Using Windows to query Unix RPC
March 10, 2008 11:33 PM   Subscribe

Using Windows to query Unix RPC rquota?

We have a need to query the NFS quota used by users/uid from Windows (technically from ASP, but a DOS exe will be acceptable), which usually you do using Unix RPC call to rpc.rquotad.

There seems to be an SDK onc-rpc from Netbula, but they've not updated since 2000, and forum is full of spam so we'd have to build our own code for it, but perhaps there is already such a tool available out there?

Failing that we will do a proxy between Windows and Unix, but that just adds complexity.
posted by lundman to Computers & Internet (7 answers total)
 
Sun/ONC RPC is a pretty simple protocol when you get down to it. If you can't find a library that compiles on Windows you could just hand-implement the required xdr routnes from the RFCs and the rquota interface definition. There are also generators for, e.g., perl (stale) and python (less stale).
posted by hattifattener at 12:07 AM on March 11, 2008


Depending on exactly what form you need to get the information back in, you could simply have a telnet script log in, run the unix command line, and dump the response to a text file.

If you use XML-RPC or web services, all the UNIX system has to do is display an XML document on port 80 containing the info. I remember coming across a fairly simple way to do this, without even using a web server.

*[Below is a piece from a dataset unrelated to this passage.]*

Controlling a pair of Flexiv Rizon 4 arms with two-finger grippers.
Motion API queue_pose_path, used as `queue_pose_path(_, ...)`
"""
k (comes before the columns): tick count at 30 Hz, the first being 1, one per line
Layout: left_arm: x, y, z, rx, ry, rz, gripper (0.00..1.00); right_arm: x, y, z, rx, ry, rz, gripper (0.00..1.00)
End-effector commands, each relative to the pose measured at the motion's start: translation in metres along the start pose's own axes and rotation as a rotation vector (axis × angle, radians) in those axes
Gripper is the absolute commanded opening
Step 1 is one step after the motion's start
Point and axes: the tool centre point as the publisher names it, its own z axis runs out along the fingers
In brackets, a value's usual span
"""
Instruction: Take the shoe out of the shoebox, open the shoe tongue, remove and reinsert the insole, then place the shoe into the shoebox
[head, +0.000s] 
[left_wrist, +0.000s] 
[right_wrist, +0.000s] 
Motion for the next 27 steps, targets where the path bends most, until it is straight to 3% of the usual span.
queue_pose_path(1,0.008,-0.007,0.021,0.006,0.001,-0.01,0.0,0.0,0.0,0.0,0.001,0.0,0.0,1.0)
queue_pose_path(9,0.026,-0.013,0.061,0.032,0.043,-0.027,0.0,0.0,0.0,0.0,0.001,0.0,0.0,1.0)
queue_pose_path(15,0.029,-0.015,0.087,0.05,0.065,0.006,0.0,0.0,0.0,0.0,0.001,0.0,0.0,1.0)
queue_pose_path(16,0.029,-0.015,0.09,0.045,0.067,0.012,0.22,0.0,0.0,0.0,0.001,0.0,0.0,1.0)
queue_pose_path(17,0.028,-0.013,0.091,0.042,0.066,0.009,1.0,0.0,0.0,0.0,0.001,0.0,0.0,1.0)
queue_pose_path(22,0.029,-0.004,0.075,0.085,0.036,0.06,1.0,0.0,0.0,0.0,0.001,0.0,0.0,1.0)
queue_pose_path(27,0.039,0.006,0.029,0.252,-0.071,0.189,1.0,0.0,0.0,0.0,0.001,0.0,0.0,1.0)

An incoming HTTP request would cause a shell script to be run and the stdout of that shell script would be displayed as the HTTP response.
posted by XMLicious at 2:43 AM on March 11, 2008


Response by poster:
I wanted to avoid doing the "tcp connect to run shell command" but it is always there as last option. If I had the time, I would just tcpdump/snoop the rquota packet and try to generate my own and hope it flies enough just to get quotas back.

At the moment, I would guess it can't be done easily/quickly, unless the company with the Win32 port of ONC RPC is still around. So maybe a listening C/perl that uses ioctl quotactl would be the 2nd most efficient method.
posted by lundman at 5:50 PM on March 11, 2008


Tcpdump would definitely be the hard route. Just read the protocol spec. It's simple.
posted by hattifattener at 7:29 PM on March 11, 2008


Response by poster:
Ah you are absolutely right, RFCs would be the way to go. I'm so used to that whenever I work with Windows, I have to do everything without documentation, since everything has to be secret.

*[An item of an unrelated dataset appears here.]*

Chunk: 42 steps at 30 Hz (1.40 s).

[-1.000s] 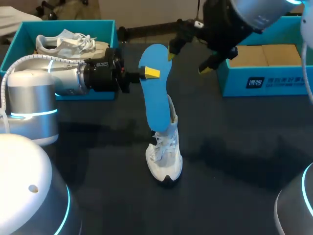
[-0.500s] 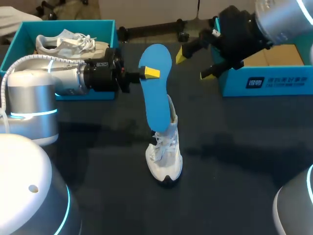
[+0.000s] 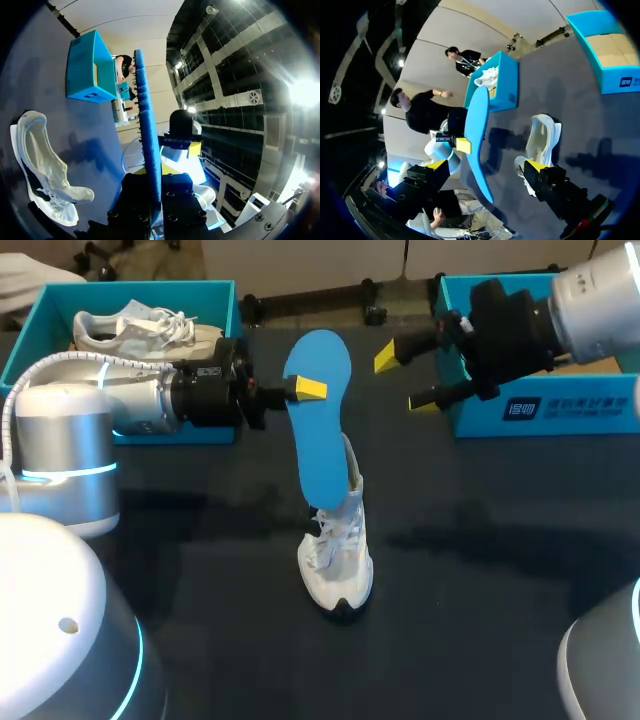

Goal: Take the shoe out of the shoebox, open the shoe tongue, remove and reinsert the insole, then place the shoe into the shoebox

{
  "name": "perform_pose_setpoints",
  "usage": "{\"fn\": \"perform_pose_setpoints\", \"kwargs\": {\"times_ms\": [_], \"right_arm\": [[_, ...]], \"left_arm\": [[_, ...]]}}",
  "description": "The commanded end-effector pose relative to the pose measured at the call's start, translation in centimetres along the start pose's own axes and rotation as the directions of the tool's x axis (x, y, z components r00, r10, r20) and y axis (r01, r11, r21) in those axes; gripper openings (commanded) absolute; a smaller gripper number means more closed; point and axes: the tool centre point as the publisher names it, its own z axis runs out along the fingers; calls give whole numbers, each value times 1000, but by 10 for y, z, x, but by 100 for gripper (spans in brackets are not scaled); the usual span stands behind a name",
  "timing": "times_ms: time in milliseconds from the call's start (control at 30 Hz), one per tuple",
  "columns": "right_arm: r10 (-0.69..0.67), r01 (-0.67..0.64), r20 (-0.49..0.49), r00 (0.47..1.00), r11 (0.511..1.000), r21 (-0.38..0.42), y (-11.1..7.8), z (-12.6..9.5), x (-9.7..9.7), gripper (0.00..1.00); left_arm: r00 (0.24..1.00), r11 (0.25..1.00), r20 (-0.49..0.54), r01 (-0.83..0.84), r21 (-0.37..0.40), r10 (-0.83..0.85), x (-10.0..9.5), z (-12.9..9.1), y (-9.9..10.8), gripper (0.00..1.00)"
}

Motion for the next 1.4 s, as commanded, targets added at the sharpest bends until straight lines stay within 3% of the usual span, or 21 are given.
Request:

Now to see if I can get time to do this.
posted by lundman at 8:06 PM on March 11, 2008


You can probably get the rquota client to compile with cygwin.
posted by sergent at 1:21 AM on March 12, 2008


Here it is: netcat is the tool I was thinking of. See this page, the use cases 4) Simple Socket Reply and 8) Simple Response Service.

With the output of the UNIX command line tools and a little good ol' shell script text processing to wrap it in XML you ought to be able to rig up the server side of a Web Service RPC. Or forget rigorous standards and hand-roll a POX or even simpler JSON service.